YOUR GOAL :: Reproduce the listing below word for word.
### PROVIDED DATA
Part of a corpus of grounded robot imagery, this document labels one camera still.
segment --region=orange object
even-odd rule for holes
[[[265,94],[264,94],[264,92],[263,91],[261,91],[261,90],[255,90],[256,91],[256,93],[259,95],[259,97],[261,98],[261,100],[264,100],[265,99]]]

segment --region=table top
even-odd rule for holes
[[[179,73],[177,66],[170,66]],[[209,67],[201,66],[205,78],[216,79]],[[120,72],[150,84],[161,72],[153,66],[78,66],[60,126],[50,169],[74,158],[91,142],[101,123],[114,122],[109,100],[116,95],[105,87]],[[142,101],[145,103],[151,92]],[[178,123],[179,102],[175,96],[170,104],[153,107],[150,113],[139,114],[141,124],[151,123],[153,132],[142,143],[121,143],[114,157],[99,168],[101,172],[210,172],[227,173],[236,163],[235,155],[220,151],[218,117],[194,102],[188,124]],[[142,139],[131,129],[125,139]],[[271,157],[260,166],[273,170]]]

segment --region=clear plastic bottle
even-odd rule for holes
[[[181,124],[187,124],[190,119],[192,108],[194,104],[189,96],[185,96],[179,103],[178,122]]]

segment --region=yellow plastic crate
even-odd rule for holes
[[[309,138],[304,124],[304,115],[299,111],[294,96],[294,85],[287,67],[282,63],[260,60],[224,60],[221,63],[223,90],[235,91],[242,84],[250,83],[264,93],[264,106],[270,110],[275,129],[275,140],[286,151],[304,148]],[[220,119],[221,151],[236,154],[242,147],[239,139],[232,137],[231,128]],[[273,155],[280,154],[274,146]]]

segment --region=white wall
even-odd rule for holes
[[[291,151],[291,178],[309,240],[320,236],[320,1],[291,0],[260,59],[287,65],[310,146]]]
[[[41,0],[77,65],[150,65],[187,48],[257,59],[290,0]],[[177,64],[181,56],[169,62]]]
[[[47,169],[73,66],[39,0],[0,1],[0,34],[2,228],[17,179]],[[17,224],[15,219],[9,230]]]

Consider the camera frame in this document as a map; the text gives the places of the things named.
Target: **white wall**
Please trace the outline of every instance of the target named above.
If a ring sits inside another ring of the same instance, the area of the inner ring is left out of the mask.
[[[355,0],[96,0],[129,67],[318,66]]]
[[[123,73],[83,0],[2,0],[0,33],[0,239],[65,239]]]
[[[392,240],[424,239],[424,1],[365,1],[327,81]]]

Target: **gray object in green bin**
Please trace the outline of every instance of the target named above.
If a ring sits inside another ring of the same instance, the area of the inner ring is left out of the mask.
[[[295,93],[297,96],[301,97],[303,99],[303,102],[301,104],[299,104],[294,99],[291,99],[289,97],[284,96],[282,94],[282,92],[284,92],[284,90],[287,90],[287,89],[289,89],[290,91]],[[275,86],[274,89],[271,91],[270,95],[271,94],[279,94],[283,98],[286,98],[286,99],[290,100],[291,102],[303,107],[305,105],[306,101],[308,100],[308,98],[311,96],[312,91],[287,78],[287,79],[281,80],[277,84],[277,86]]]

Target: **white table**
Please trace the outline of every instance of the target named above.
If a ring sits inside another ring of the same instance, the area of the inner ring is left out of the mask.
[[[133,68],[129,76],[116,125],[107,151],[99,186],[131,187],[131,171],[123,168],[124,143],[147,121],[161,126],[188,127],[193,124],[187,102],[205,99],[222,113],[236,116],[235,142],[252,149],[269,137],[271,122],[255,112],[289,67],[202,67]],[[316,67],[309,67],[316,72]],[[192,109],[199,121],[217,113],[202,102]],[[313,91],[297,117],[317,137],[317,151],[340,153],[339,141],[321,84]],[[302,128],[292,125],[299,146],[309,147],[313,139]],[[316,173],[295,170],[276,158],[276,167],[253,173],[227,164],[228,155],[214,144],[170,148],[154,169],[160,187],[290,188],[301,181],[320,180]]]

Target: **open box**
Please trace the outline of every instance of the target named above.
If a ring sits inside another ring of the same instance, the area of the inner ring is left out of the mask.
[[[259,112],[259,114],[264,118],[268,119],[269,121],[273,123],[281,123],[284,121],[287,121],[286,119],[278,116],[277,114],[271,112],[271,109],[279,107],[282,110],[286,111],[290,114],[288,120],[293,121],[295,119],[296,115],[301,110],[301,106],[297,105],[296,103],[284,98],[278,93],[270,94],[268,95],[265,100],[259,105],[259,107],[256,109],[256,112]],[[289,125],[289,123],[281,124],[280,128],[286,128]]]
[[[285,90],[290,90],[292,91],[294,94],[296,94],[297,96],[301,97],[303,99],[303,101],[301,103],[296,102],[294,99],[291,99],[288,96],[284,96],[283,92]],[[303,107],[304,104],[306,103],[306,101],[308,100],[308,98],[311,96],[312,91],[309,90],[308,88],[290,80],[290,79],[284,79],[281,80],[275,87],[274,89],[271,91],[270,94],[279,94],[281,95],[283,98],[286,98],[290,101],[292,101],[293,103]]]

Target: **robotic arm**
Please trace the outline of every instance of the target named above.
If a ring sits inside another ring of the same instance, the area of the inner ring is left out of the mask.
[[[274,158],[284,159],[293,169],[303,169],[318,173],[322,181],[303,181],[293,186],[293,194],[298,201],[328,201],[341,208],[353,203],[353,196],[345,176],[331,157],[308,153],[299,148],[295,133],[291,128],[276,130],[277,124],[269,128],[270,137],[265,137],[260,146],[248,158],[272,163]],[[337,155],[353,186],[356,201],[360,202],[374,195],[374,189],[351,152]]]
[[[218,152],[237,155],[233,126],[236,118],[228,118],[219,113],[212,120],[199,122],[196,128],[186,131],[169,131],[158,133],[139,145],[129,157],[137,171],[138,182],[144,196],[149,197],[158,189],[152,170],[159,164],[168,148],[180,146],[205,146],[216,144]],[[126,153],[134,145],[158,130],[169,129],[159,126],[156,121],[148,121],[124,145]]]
######
WRITTEN SOLUTION ::
Part of a corpus of grounded robot imagery, this document labels one camera still.
segment --region=orange object
even-odd rule for holes
[[[265,94],[264,94],[264,92],[263,91],[261,91],[261,90],[255,90],[256,91],[256,93],[259,95],[259,97],[261,98],[261,100],[264,100],[265,99]]]

segment --region=table top
even-odd rule for holes
[[[179,73],[177,66],[170,66]],[[209,67],[201,66],[205,78],[216,79]],[[120,72],[150,84],[161,72],[153,66],[78,66],[60,126],[50,169],[74,158],[91,142],[101,123],[114,122],[109,100],[116,95],[105,87]],[[142,101],[145,103],[151,92]],[[178,123],[179,102],[175,96],[170,104],[153,107],[150,113],[139,114],[141,124],[151,123],[153,132],[142,143],[121,143],[114,157],[99,168],[101,172],[210,172],[227,173],[236,163],[235,155],[220,151],[218,117],[194,102],[188,124]],[[142,139],[131,129],[125,139]],[[271,157],[260,166],[273,170]]]

segment --region=clear plastic bottle
even-odd rule for holes
[[[181,124],[187,124],[190,119],[192,108],[194,104],[189,96],[185,96],[179,103],[178,122]]]

segment --region=yellow plastic crate
even-odd rule for holes
[[[309,138],[304,124],[304,115],[299,111],[294,96],[294,85],[287,67],[282,63],[260,60],[224,60],[221,63],[223,90],[235,91],[242,84],[250,83],[264,93],[264,106],[270,110],[275,129],[275,140],[286,151],[304,148]],[[220,119],[221,151],[236,154],[242,147],[239,139],[232,137],[231,128]],[[273,155],[280,154],[274,146]]]

segment --region=white wall
even-odd rule for holes
[[[291,151],[291,178],[309,240],[320,236],[320,1],[291,0],[260,59],[287,65],[310,146]]]
[[[41,0],[77,65],[150,65],[187,48],[257,59],[290,0]],[[177,64],[181,56],[169,62]]]
[[[47,169],[73,66],[39,0],[0,1],[0,34],[2,228],[17,179]],[[17,224],[15,219],[9,230]]]

Consider the camera frame in this document as a map; the text gives the places of the things named.
Target: **white wall**
Please trace the outline of every instance of the target named above.
If a ring sits inside another ring of the same instance, the area of the inner ring is left out of the mask.
[[[355,0],[96,0],[129,67],[318,66]]]
[[[123,73],[83,0],[2,0],[0,33],[0,239],[65,239]]]
[[[392,240],[424,239],[424,1],[365,1],[327,81]]]

Target: **gray object in green bin**
Please trace the outline of every instance of the target named above.
If a ring sits inside another ring of the same instance, the area of the inner ring is left out of the mask.
[[[295,93],[297,96],[301,97],[303,99],[303,102],[301,104],[299,104],[294,99],[291,99],[289,97],[284,96],[282,94],[282,92],[284,92],[284,90],[287,90],[287,89],[289,89],[290,91]],[[275,86],[274,89],[271,91],[270,95],[271,94],[279,94],[283,98],[286,98],[286,99],[290,100],[291,102],[303,107],[305,105],[306,101],[308,100],[308,98],[311,96],[312,91],[287,78],[287,79],[281,80],[277,84],[277,86]]]

Target: **white table**
Please trace the outline of every instance of the target named above.
If a ring sits inside another ring of the same instance, the area of the inner ring is left out of the mask.
[[[133,68],[129,76],[116,125],[107,151],[99,186],[131,187],[131,171],[123,168],[124,143],[147,121],[161,126],[188,127],[193,124],[187,102],[205,99],[222,113],[236,116],[235,142],[252,149],[269,137],[271,122],[255,112],[289,67],[202,67]],[[316,67],[309,67],[316,72]],[[192,109],[199,121],[217,113],[202,102]],[[313,91],[297,117],[317,137],[317,151],[340,153],[339,141],[321,84]],[[302,128],[292,125],[299,146],[309,147],[313,139]],[[316,173],[295,170],[276,158],[276,167],[253,173],[227,164],[228,155],[214,144],[170,148],[154,169],[160,187],[290,188],[301,181],[320,180]]]

Target: **open box**
Please trace the outline of every instance of the target named above.
If a ring sits inside another ring of the same instance, the area of the inner ring is left out of the mask.
[[[259,112],[259,114],[264,118],[268,119],[269,121],[273,123],[281,123],[284,121],[287,121],[286,119],[278,116],[277,114],[271,112],[271,109],[279,107],[282,110],[286,111],[290,114],[288,120],[293,121],[295,119],[296,115],[301,110],[301,106],[297,105],[296,103],[284,98],[278,93],[270,94],[268,95],[265,100],[259,105],[259,107],[256,109],[256,112]],[[289,125],[289,123],[281,124],[280,128],[286,128]]]
[[[285,90],[290,90],[292,91],[294,94],[296,94],[297,96],[301,97],[303,99],[303,101],[301,103],[296,102],[294,99],[291,99],[288,96],[284,96],[283,92]],[[303,107],[304,104],[306,103],[306,101],[308,100],[308,98],[311,96],[312,91],[309,90],[308,88],[290,80],[290,79],[284,79],[281,80],[275,87],[274,89],[271,91],[270,94],[279,94],[281,95],[283,98],[286,98],[290,101],[292,101],[293,103]]]

Target: **robotic arm**
Please trace the outline of every instance of the target named above.
If a ring sits inside another ring of the same instance, the area of the inner ring is left out of the mask.
[[[274,158],[284,159],[293,169],[303,169],[318,173],[322,181],[303,181],[293,186],[293,194],[298,201],[328,201],[341,208],[353,203],[353,196],[345,176],[331,157],[308,153],[299,148],[295,133],[291,128],[276,130],[277,124],[269,128],[270,137],[265,137],[260,146],[248,158],[272,163]],[[337,155],[353,186],[356,201],[360,202],[374,195],[374,189],[351,152]]]
[[[218,152],[237,155],[233,126],[236,118],[228,118],[219,113],[212,120],[199,122],[196,128],[186,131],[169,131],[158,133],[139,145],[129,157],[137,171],[138,182],[144,196],[149,197],[158,189],[152,170],[159,164],[168,148],[180,146],[205,146],[216,144]],[[126,153],[134,145],[158,130],[169,129],[159,126],[156,121],[148,121],[124,145]]]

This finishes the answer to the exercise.